▶ WHAT YOU SHOULD DO:
All of the data is to be written out again exactly, without the pictures.

== Segment start ==

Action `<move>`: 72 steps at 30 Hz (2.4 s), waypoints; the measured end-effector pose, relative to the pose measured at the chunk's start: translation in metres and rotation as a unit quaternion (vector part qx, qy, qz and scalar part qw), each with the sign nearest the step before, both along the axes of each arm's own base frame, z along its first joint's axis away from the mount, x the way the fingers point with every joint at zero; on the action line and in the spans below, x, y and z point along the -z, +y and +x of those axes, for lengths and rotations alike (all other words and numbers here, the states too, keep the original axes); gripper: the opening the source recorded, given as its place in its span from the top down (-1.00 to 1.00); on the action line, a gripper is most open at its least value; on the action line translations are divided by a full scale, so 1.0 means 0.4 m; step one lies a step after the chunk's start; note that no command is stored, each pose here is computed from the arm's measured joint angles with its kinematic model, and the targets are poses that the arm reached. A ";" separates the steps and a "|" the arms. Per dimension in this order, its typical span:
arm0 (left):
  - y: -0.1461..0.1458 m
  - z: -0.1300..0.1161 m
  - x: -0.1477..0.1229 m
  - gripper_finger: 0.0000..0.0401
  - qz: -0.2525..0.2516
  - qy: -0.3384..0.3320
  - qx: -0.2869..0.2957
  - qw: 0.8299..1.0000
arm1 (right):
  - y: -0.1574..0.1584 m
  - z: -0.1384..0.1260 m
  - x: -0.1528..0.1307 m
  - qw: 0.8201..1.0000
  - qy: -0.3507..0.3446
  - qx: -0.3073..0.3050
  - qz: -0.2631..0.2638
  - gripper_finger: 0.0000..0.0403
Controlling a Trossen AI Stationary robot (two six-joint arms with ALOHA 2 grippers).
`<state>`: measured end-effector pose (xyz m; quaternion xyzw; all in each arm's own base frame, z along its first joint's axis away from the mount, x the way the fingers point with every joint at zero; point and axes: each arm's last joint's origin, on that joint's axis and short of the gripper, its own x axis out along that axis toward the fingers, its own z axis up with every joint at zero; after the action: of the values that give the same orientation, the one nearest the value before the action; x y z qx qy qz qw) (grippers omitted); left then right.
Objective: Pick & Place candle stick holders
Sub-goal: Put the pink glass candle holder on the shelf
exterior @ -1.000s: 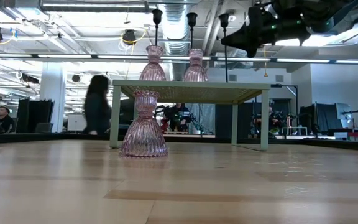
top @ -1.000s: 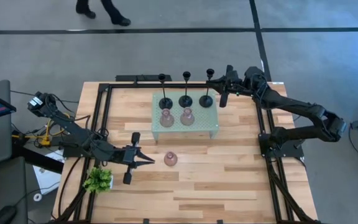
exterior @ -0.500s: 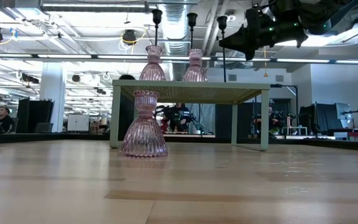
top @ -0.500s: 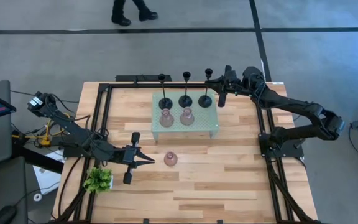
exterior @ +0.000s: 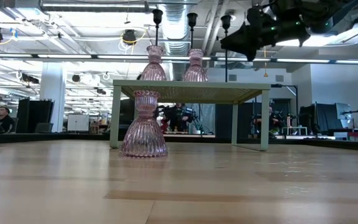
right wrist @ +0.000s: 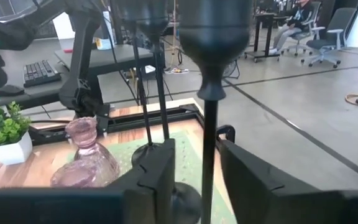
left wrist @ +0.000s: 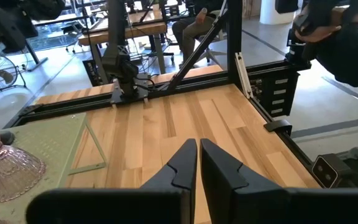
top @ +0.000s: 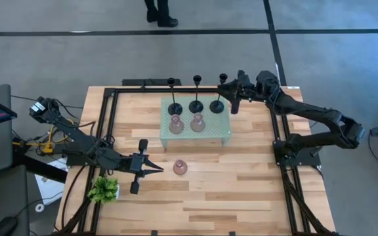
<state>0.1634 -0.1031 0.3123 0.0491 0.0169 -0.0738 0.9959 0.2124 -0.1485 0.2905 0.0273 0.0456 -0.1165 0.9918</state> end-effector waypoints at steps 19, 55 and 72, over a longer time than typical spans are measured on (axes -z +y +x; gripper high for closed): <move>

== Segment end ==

▶ OUTPUT OF THE TASK:
Action `<move>`: 72 steps at 30 Hz (2.4 s), waypoints; the measured end-effector pose, relative to the pose measured at the chunk's start: translation in metres and rotation as a unit quaternion (vector part qx, qy, qz and scalar part qw), each with the sign nearest the step before, both along the axes of each arm's own base frame, z along its first joint's axis away from the mount, x the way the fingers point with every joint at zero; on the action line and in the spans below, x, y and z point along the -z, +y and +x of those axes, for lengths and rotations alike (all other words and numbers here, the states too, keep the original axes); gripper: the opening the source recorded, given as its place in its span from the top down (-1.00 to 1.00); on the action line, a gripper is most open at its least value; on the action line translations are divided by a full scale, so 1.0 means 0.4 m; step one lies a step after the chunk's start; note that no command is stored, each pose here is computed from the arm's measured joint angles with its kinematic model, and the targets are poses that the arm reached. A ";" separates the steps and a "|" the arms. Per dimension in this order, its typical span:
arm0 (left):
  - y: -0.1461..0.1458 m
  - z: -0.1300..0.1161 m
  - x: -0.1477..0.1229 m
  - gripper_finger: 0.0000..0.0401
  - qz: -0.2525..0.2516
  - qy: -0.3384..0.3320
  - qx: -0.2869..0.2957
  - qw: 0.8299..1.0000
arm1 (right):
  - y: -0.1574..0.1584 m
  - z: -0.1384..0.1260 m
  - x: -0.1528..0.1307 m
  - qw: 0.8201..1.0000
  - qy: -0.3507..0.3446
  - qx: -0.3073..0.3050
  - qz: -0.2631..0.2638
  - gripper_finger: 0.0000..0.0403
Controlling a Trossen AI Stationary robot (two six-joint arms with ALOHA 2 grippers).
`<state>`: measured end-effector pose (xyz m; quaternion xyzw; all in each arm's own base frame, z along its first joint's axis away from the mount, x the way the fingers point with every joint at zero; point and axes: each arm's last joint's origin, on that joint's axis and short of the gripper, its own x axis out along that axis toward the fingers, its own z axis up with every joint at zero; after the action: of the values that give the same orientation, the one nearest the value before the action; x y z qx qy qz qw) (grippers omitted); left then right.
Objective: Pick & Place candle stick holders
Sub-goal: Put the pink glass candle holder on the shelf
exterior @ -1.000s: 
top @ -1.000s: 
exterior @ -0.500s: 
top @ -0.500s: 
exterior @ +0.000s: 
right wrist @ +0.000s: 
left wrist @ +0.000s: 
top @ +0.000s: 
<state>0.1634 -0.1031 0.3123 0.0491 0.0169 -0.0738 0.9959 0.2124 -0.1485 0.2905 0.0273 0.0456 -0.1165 0.9918</state> end-effector waypoints at steps 19, 55 and 72, over a longer time than typical spans are measured on (axes -z +y +x; gripper high for closed): <move>

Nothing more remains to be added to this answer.